This function rotates two axes of an image. These axes are either those associated with a Direction coordinate or with a Linear coordinate. The Direction coordinate takes precedence. If rotating a Linear coordinate, it must hold precisely two axes.

The method is that the Coordinate is rotated and then the input image is regridded to the rotated Coordinate System.

If the image brightness units are Jy/pixel then the output is scaled to conserve flux (roughly; just one scale factor at the reference pixel is computed).

A variety of interpolation schemes are provided (you need only specify the first three characters to method). The cubic interpolation is substantially slower than linear. By default you get cubic interpolation.

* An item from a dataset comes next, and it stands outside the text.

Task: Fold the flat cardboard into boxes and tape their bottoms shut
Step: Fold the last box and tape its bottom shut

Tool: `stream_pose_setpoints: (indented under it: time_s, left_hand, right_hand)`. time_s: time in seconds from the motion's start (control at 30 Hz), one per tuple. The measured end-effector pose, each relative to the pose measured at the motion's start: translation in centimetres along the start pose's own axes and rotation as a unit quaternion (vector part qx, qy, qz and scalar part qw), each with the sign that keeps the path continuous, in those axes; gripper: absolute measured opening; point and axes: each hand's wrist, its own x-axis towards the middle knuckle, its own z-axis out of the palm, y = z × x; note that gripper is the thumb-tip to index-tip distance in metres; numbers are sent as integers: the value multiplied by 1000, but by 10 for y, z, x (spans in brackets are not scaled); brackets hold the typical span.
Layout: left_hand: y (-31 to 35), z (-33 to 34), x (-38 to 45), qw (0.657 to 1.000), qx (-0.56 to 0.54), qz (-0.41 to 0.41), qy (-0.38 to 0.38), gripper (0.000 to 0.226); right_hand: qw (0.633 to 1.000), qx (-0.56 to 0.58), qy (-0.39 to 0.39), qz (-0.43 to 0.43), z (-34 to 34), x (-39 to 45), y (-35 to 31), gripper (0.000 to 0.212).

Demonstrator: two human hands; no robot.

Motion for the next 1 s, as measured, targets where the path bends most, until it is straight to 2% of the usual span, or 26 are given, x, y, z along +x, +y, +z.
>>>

You can specify the shape of the output image (shape). However, all axis that are not regrided retain the same output shape as the input image shape for that axis. Only the direction coordinate axes are regridded.

You can also specify a region-of-interest to be applied to the input image. If you do this, you need to be careful with the output shape for non-regridded axes (must match that of the region - use function boundingbox to find that out).

If outfile is given, the image is written to the specified disk file. If outfile is unset, the Image tool is associated with a temporary image. This temporary image may be in memory or on disk, depending on its size. When you destroy the Image tool (with the done function) this temporary image is deleted.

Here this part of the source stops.